Von Schroeter: Um mit dem zu beginnen, was wir alle vermisst haben: Unsere Branche schätzt den persönlichen Austausch. Das ist auch so, weil wir in unserem Markt nach wie vor auf langfristige Partnerschaften setzen. Und dafür muss man ein Gespür für seinen Partner bekommen, was sich nicht durch ein Onlinemeeting ersetzen lässt. Wiederum haben wir aber gelernt, dass nicht jede Reise erforderlich, sondern auch ein digitaler Termin möglich ist. Wir haben in unserer Branche einen Produktivitätssprung erlebt, der auch durch digitale Hilfsmittel möglich geworden ist. Künftig die Balance zwischen diesen Polen zu finden, wird uns noch länger beschäftigen.
SBZ: Abschließend noch die Frage, wo Sie die Megatrends der kommenden Jahre in der Heiztechnik sehen?

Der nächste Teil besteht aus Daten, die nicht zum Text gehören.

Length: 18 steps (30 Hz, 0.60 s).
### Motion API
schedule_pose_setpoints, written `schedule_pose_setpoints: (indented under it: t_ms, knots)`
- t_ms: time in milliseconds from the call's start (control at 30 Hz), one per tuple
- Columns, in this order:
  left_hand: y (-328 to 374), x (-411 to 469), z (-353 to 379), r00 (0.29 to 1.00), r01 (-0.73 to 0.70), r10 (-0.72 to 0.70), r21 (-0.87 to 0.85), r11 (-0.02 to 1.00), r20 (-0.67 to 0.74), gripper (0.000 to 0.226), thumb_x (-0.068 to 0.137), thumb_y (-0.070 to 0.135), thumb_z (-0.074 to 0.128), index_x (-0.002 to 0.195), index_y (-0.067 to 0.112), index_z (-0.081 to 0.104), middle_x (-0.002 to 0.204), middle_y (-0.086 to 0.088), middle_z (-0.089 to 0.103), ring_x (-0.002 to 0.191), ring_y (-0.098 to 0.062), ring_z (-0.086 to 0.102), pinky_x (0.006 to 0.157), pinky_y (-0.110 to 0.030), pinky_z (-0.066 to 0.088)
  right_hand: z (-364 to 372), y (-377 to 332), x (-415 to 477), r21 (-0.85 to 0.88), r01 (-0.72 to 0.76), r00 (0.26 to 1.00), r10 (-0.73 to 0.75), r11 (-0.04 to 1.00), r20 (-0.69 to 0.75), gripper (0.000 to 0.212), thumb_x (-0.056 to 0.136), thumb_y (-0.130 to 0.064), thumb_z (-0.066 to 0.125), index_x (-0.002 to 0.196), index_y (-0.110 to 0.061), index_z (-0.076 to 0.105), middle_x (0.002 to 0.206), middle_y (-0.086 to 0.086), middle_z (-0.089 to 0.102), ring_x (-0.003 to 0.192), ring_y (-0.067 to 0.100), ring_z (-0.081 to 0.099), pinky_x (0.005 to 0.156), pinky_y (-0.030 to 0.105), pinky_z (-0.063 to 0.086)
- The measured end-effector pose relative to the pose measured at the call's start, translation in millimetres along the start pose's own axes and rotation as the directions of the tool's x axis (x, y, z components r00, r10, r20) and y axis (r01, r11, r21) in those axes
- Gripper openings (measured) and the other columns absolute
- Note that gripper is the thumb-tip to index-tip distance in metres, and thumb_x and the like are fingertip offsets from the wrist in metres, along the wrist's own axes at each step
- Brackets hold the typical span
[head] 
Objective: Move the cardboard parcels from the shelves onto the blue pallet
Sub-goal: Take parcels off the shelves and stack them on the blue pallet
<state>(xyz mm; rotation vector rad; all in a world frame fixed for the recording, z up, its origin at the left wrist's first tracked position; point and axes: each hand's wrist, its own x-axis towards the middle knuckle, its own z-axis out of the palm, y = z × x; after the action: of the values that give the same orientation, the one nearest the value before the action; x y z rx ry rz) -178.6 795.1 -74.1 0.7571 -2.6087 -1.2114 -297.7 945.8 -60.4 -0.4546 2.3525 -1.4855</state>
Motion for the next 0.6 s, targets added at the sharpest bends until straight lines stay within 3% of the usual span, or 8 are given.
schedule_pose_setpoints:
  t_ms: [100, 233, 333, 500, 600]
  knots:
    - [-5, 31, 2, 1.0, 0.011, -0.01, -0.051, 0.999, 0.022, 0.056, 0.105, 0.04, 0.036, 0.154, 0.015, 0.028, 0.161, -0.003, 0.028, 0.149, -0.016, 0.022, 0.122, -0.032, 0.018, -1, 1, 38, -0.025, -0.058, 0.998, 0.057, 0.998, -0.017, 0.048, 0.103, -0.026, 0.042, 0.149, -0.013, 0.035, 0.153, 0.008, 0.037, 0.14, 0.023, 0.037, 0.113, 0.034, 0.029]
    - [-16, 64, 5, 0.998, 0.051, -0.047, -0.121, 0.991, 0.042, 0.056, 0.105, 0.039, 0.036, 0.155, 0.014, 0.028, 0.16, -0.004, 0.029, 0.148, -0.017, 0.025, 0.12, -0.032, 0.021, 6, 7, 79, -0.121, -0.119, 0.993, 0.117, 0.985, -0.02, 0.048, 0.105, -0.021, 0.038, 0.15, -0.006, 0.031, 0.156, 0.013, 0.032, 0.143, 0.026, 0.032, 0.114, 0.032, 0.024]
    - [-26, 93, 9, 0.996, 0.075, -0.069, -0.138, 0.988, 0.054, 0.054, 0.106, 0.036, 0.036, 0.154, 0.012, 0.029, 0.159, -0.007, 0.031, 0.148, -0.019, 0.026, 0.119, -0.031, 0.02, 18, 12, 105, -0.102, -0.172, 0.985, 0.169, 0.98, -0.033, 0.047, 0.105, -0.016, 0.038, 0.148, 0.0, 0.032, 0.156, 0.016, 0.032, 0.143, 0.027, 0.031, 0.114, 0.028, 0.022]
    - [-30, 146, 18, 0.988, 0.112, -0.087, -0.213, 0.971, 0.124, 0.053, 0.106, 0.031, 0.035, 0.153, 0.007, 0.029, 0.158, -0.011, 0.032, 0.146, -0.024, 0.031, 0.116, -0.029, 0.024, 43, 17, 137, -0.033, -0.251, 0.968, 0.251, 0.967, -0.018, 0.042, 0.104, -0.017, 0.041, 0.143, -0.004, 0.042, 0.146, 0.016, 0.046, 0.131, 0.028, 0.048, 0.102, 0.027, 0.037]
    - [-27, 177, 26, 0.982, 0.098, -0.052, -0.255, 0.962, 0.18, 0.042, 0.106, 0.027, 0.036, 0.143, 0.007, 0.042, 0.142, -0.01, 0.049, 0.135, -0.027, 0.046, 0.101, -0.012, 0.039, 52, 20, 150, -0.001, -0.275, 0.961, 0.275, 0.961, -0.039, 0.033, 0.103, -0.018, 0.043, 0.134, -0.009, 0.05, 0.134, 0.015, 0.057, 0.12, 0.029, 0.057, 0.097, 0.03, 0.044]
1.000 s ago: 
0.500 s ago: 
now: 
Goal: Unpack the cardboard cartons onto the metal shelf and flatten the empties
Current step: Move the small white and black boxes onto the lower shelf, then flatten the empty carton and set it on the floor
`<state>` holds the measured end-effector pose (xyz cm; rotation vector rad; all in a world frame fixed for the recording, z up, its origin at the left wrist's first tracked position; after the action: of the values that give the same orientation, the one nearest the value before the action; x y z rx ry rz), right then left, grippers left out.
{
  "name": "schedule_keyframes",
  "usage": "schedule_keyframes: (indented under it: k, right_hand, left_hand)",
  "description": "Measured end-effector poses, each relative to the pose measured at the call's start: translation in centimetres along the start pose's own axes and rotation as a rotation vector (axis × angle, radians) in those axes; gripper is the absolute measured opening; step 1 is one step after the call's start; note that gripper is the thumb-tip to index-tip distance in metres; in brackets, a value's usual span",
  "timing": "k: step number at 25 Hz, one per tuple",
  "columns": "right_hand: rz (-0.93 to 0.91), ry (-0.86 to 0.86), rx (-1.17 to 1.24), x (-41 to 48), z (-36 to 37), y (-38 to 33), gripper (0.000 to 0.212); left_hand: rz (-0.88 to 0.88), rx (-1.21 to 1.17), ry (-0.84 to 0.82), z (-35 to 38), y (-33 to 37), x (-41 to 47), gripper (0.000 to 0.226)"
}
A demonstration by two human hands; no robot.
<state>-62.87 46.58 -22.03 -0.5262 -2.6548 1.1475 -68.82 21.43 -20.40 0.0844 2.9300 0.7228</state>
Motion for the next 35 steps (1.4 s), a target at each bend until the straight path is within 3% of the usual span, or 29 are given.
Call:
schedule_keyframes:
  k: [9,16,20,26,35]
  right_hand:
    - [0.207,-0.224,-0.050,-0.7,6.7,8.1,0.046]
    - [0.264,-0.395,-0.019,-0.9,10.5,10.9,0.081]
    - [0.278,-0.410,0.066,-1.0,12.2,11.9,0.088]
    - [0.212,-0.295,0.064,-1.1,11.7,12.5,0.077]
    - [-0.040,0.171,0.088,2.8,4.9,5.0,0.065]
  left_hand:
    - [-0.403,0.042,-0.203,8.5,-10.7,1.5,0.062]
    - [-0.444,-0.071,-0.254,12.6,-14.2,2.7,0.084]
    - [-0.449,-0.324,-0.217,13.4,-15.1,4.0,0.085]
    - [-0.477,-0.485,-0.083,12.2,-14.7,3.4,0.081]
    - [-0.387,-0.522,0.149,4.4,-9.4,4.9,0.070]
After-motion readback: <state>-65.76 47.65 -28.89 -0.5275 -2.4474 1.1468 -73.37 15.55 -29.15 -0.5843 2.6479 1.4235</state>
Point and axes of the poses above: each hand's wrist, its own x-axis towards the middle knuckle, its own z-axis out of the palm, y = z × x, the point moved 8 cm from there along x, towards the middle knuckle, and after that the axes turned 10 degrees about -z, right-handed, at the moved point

Von Schroeter: Das wichtigste Thema wird ohne Frage die Nachhaltigkeit sein. Wie bekommen wir die Heizsysteme CO2-frei und wie unterstützen wir die Energiewende? Zweiter Trend ist die Digitalisierung in allen Bereichen – sei es die Unterstützung des Fachhandwerks durch Installations-, Inbetriebnahme- und Wartungsassistenten wie unser ISA oder die Fernüberwachung und -parametrierung von Heiz- und Energieanlagen. Dadurch, dass der digitale Austausch zwischen den Komponenten noch viel intensiver wird, kann es zu deutlichen Gewinnen in puncto Effizienz kommen. Und drittens wird uns der Wärmekomfort in größeren Ballungszentren mehr beschäftigen. Denn Fernwärmenetze, die durch fossile Energieträger versorgt werden, können hier keine Lösung sein. Vielmehr müssen wir auch bei der Modernisierung von Mehrfamilienhäusern Wege zur CO2-freien Lösung vor Ort finden.
SBZ: Herr Dr. von Schroeter, vielen Dank für das Gespräch.